Stille. Ein Moment zum Innehalten. Nicht planbar, sondern einfach aus der Situation heraus. Am Ende der Andacht "Abgesang" am Karfreitag in der Georgenkapelle in Bad Staffelstein beendete der Chor sein letztes Lied und niemand konnte sich entschließen, etwas zu tun. Keiner ging, keiner klatschte. Ein langer Moment der Stille und der Einkehr in der vollbesetzen Kapelle. Einen passenderen Schlusspunkt für eine Karfreitags-Andacht kann es nicht geben.

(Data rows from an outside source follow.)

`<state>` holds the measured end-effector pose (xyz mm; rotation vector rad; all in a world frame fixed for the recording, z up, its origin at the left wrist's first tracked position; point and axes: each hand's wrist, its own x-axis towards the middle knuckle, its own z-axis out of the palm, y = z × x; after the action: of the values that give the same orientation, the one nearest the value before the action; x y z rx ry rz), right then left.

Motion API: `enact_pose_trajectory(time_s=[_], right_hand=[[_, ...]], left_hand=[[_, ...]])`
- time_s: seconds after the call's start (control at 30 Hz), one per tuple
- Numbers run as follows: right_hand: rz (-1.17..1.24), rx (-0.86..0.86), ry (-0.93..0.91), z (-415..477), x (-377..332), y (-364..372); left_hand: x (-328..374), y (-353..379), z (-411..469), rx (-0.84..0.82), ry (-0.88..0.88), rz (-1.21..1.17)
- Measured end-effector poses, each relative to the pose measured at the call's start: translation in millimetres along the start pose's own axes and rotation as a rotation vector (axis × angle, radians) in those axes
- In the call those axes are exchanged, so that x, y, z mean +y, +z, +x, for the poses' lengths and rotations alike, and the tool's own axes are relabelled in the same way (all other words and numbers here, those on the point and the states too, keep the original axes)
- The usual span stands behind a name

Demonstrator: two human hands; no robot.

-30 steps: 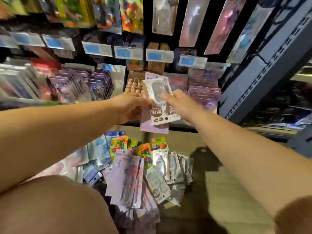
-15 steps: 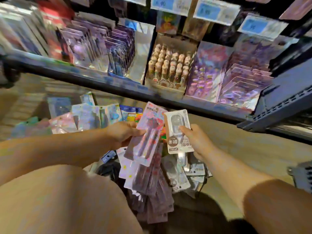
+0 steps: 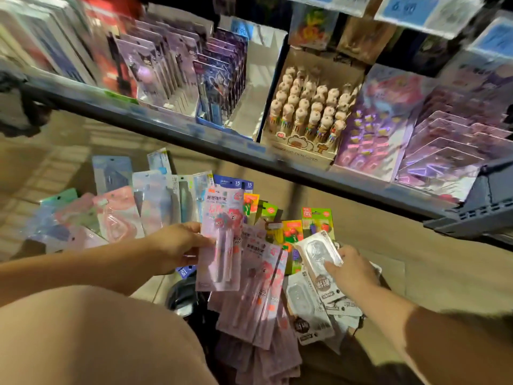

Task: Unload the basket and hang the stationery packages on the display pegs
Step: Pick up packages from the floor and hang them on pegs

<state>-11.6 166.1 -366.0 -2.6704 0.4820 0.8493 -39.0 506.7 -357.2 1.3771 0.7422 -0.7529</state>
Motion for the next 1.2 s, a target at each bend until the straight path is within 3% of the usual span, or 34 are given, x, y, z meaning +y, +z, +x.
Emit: enact_pose_trajectory(time_s=[0.13,0.27,0.37,0.53,0.77,1.0,1.2], right_hand=[[-0.149,0.037,-0.047,0,-3,0],[-0.034,0.009,-0.025,-3,-5,2],[0.035,0.001,0.014,-12,-2,6],[-0.054,0.046,0.011,-21,12,9],[-0.027,0.070,-0.028,-6,3,-10],[-0.108,0.031,-0.119,3,-35,-3],[-0.100,0.063,-0.065,1,-38,0]], left_hand=[[2,-5,4,0.008,0.009,0.150],[5,1,8,-0.239,0.047,0.310],[3,6,15,-0.304,0.027,0.410],[-7,27,30,-0.249,-0.018,0.532],[0,32,28,-0.134,0.065,1.090],[-1,20,28,-0.104,0.093,1.046],[-10,5,28,-0.097,0.117,1.021]])
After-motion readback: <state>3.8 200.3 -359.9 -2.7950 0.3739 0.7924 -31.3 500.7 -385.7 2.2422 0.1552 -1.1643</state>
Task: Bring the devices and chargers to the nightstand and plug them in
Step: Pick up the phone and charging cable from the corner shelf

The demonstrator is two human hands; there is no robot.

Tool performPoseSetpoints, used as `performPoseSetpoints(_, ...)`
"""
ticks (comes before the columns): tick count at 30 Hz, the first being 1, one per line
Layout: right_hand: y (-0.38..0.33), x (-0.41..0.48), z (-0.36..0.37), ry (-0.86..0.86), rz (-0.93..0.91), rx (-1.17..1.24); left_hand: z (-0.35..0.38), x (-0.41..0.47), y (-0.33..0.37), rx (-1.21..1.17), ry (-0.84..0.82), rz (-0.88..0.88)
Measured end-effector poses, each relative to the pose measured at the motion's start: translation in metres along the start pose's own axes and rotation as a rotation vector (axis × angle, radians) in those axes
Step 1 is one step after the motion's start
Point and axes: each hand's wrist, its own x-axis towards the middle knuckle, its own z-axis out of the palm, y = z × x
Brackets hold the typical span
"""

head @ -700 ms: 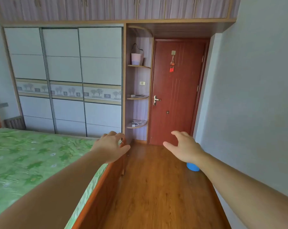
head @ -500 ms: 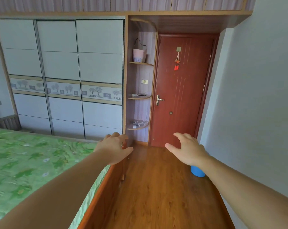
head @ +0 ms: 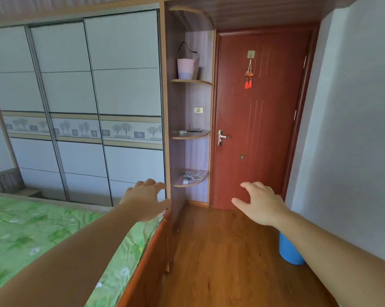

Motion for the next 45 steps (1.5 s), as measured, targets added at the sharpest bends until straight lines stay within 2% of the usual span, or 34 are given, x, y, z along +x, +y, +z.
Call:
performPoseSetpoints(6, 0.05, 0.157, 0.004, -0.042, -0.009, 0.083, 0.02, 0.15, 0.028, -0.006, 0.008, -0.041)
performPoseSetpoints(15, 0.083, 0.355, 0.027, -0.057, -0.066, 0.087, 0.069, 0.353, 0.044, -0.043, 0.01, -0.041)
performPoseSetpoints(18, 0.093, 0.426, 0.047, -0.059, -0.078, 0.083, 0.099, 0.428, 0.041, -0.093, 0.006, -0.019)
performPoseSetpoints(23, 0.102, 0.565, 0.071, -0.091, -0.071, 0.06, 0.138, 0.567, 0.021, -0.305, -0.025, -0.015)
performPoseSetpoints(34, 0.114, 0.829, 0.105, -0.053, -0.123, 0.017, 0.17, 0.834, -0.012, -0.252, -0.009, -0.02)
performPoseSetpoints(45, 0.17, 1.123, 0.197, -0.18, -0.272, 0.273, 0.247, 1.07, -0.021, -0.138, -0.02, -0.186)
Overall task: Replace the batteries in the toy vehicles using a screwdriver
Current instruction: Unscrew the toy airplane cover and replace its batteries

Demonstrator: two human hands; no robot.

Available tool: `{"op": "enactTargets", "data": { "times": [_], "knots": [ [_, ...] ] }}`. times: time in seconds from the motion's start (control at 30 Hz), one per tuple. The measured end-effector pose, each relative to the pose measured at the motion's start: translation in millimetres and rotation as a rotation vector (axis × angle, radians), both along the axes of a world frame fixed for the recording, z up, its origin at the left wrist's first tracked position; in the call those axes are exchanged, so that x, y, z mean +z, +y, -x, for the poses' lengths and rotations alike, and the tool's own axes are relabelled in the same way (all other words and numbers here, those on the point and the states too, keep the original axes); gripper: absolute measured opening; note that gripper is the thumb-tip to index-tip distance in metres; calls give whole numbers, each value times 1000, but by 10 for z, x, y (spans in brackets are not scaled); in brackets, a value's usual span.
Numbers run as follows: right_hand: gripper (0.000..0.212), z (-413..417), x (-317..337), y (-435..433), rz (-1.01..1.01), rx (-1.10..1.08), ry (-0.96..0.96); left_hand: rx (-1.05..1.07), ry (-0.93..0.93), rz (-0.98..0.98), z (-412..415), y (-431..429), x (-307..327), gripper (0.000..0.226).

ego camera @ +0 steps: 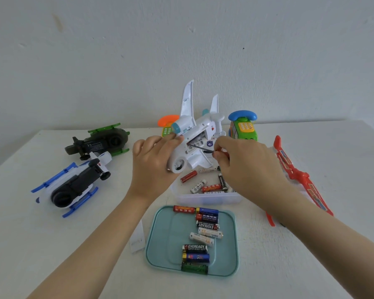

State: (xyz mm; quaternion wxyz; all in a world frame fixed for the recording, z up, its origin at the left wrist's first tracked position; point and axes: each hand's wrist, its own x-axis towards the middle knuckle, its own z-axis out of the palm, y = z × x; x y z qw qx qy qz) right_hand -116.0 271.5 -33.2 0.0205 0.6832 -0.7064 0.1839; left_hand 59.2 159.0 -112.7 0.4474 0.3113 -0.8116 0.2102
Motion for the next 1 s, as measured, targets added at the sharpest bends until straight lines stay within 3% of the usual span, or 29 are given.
{"op": "enactTargets", "data": {
  "times": [0.37,0.77,1.0],
  "knots": [
    [15,-54,67,126,-74,-25,80,33,41,25,-48,65,-150,43],
    [16,-182,-35,176,-72,32,-12,95,36,42,-14,190,-103,37],
    [22,-148,18,167,0,55,-61,39,213,-181,-122,257,-29,51]
  ]
}}
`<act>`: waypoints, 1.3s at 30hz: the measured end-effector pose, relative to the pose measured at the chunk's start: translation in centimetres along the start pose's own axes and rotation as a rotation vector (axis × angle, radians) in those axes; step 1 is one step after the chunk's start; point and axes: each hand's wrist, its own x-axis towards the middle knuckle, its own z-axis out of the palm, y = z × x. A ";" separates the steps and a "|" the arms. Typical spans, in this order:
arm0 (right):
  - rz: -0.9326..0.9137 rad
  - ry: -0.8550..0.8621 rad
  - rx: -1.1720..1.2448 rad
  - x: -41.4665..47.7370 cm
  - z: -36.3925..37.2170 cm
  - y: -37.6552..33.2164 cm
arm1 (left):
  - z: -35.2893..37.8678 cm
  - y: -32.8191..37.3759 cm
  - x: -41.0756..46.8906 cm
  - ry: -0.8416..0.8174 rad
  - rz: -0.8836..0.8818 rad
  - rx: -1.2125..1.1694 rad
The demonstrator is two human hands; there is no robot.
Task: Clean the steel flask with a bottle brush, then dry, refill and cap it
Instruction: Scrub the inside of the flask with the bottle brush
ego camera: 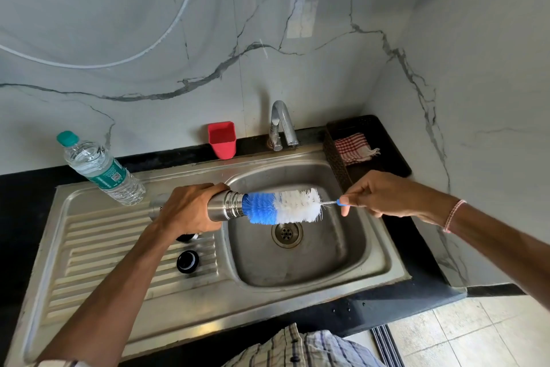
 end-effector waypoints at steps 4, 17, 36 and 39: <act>-0.129 0.181 -0.220 -0.3 -0.1 -0.6 | 0.0 0.0 -0.1 0.000 -0.024 -0.015; -0.154 0.394 -0.542 -2.6 -1.0 -1.7 | -0.1 -0.6 -0.8 0.059 -0.045 -0.065; -0.144 0.636 -1.085 -5.7 0.6 -5.4 | 0.2 1.1 -0.5 0.061 -0.152 -0.045; -0.155 0.619 -1.146 -5.6 0.6 -5.9 | 0.1 1.4 -0.3 0.058 -0.177 -0.038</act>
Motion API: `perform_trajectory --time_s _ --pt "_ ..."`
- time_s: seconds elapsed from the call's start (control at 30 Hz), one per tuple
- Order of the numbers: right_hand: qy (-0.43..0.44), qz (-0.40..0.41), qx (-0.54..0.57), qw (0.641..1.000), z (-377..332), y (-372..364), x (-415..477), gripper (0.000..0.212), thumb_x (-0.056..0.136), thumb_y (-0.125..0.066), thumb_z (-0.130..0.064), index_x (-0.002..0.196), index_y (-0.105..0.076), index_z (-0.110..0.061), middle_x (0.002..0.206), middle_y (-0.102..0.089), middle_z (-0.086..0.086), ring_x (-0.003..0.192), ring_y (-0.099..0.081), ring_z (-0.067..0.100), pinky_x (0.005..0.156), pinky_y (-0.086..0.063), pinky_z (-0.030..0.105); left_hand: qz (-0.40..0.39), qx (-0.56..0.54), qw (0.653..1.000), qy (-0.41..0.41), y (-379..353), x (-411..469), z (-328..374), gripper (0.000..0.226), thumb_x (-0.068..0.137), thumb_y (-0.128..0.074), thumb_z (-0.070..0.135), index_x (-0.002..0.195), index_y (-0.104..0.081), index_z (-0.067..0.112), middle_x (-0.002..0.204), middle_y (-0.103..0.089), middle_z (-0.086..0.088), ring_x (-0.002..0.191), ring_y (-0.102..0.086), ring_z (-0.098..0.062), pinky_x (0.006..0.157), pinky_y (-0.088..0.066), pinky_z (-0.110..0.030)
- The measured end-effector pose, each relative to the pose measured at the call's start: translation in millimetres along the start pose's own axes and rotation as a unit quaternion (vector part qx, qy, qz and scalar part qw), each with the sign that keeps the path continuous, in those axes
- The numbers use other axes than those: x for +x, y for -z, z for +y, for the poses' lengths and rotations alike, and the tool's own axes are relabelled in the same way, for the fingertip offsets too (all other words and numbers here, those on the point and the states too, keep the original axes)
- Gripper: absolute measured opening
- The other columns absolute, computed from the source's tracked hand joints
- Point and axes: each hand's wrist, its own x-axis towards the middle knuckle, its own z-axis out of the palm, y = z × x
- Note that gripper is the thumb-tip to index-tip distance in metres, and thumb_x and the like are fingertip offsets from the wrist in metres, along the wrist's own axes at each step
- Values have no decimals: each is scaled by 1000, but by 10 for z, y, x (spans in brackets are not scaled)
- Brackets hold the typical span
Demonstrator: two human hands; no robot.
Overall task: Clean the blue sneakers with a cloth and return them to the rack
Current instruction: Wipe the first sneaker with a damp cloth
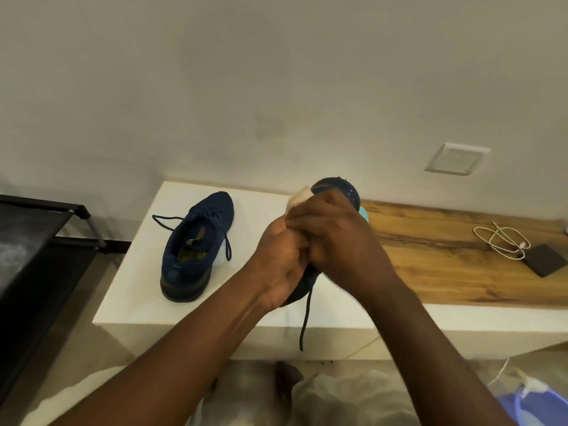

Dialoge von Mensch zu Mensch

Dabei stimmten schon Lieder und Texte nachdenklich. Sie erreichten die Menschen auf einer sehr persönlichen Ebene. In dieser Andacht wurden nicht nur Bibelstellen zitiert. Drei Sprecher traten in verschiedenen Rollen auf, als Personen, die in der Bibel nicht unbedingt namentlich erwähnt werden, die aber ihren eigenen Blick auf Jesu Geschichte haben.
Es seien Menschen, "die so oder so ähnlich gelebt haben", so der katholische Pastoralreferent Josef Ellner. Er hatte die Texte verfasst, ließ die Figuren in heutiger Sprache sprechen, ja sogar im Dialekt, ließ sie einen Dialog von Mensch zu Mensch führen.
Nicht nur Ellner selbst, sondern auch der evangelische Pfarrer Helmuth Bautz und die katholische Pastoralassistentin Susanne Lindner schlüpften in die verschiedenen Rollen. Alle drei arbeiten sie für die ökumenische Kur- und Urlauberseelsorge in Bad Staffelstein.
Lindner spielte eine Wirtin, in deren Wirtshaus Jesus und seine Jünger regelmäßig einkehrten, und eine Freundin Maria Magdalenas. Sie sieht, wie Jesus ihrer besten Freundin hilft, und folgt ihm daraufhin begeistert. "Jetzt das Leben spüren und schmecken", das habe sie gelernt. Nicht an Gestern und Morgen denken. Die Ansichten und Erkenntnisse aus den Begegnungen mit Jesus scheinen dabei zeitlos zu sein.
Josef (gespielt von Ellner) wundert sich über seinen Sohn, der doch alles gehabt hätte - Familie, Freunde, einen Beruf - und doch schien ihm das nicht zu genügen. Obwohl er selbst sagt: "Wer sein Kind liebt, der lässt los und schickt es in die Welt", fällt es ihm schwer, zu verstehen, warum sein Sohn die "sichere Zukunft" ausgeschlagen hat. Schließlich fragt er: "Mein Sohn, warum hast du mich verlassen?"


Flüchtlingskind Jesus

Bautz schlüpft in die Rolle eines Ägypters, der erzählt, wie er Maria, Josef und Jesus als Flüchtlingsfamilie bei sich aufgenommen hat. Nach anfänglichen Vorurteilen überzeugten ihn schließlich Josefs Handwerkerqualitäten. Er wundere sich aber, dass Jesus doch 32 Jahre alt geworden sei, als Flüchtlingskind hatte er ihm weniger Chancen eingeräumt.
Neben den sechs Stimmen kündigte Ellner eine siebte an, "die Stimme der Musik". Musik helfe dort, wo der Mensch nicht reden kann.


Die Stimme der Musik

Vier junge Sänger gaben der Andacht zwischen den Lesungen aus der Bibel und den Erzählungen eine sehr besinnliche Atmosphäre. Mit feinen Stimmen sangen Verena Durmann (Sopran), Teresa Stößel (Alt), Felix Steiner (Tenor) und Manuel Höppner (Bass) unter anderem Lieder von Sinéad O'Connor, John Lennon und Knut Nystedt. Ihre reinen Stimmen glitten sanft in den Raum und ließen keine Instrumente vermissen. Schlicht hielten sie ihren Gesang, passend zum Anlass des Karfreitags.
"Dem Tod begegnen wir ganz ungewollt mitten im Leben, ungefragt", so Ellner. Und so wie man sich an jemanden erinnert, der gerade gestorben ist, wollte man auch bei dieser Andacht Jesu gedenken. Die verschiedenen Perspektiven zeigten, dass Jesus zu Lebzeiten eben nicht nur eine religiöse Funktion hatte. Er war auch Sohn, Freund, Wegbegleiter oder ein Bekannter.